Exercise instructions. Skip the pictures and restate, word for word, the lines from the one containing "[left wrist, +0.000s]" to the end of the data below.

Provided material.
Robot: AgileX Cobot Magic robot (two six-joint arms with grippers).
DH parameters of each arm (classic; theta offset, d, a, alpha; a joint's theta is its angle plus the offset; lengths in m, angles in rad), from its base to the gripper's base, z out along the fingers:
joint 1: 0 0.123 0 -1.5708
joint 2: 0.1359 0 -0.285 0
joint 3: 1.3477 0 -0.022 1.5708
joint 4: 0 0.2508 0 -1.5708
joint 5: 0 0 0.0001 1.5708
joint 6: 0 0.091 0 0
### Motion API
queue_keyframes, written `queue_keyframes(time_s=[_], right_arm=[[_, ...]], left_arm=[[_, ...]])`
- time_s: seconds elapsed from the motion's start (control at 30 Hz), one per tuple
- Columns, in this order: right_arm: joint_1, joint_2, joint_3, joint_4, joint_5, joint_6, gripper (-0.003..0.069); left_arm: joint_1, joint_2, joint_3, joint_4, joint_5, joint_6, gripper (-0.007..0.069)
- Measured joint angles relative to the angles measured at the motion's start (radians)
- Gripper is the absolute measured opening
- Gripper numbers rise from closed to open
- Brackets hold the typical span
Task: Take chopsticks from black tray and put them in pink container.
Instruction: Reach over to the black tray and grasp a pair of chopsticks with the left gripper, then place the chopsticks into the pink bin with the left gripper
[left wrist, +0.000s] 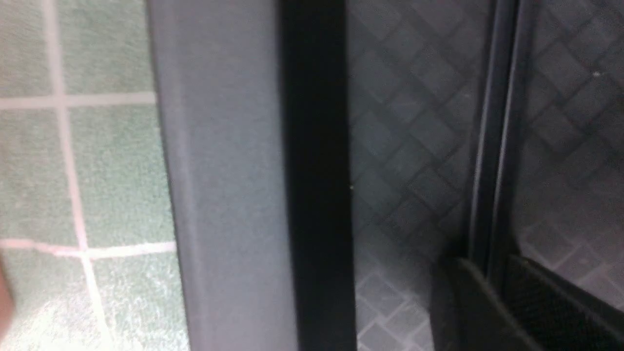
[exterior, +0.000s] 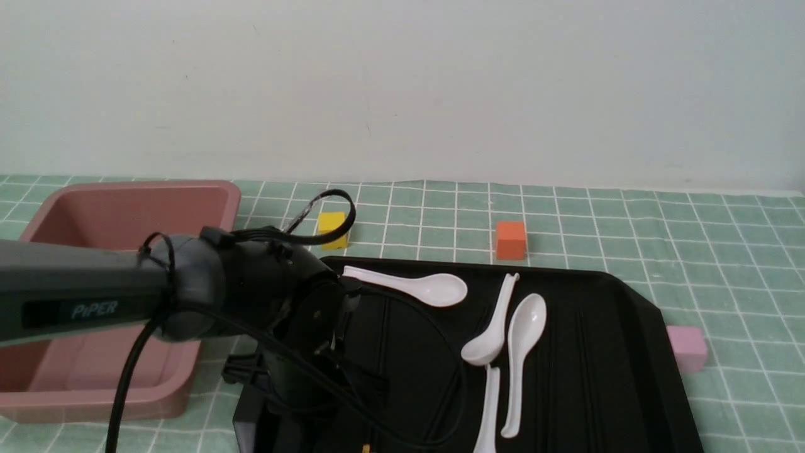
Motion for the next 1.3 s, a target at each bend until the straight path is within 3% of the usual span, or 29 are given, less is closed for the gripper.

Exercise response.
[left wrist, +0.000s] 
[exterior, +0.000s] 
Motion for the next 1.3 s, a target at each bend until the straight path is within 3% of the usual span, or 29 are given, less is closed for the gripper.

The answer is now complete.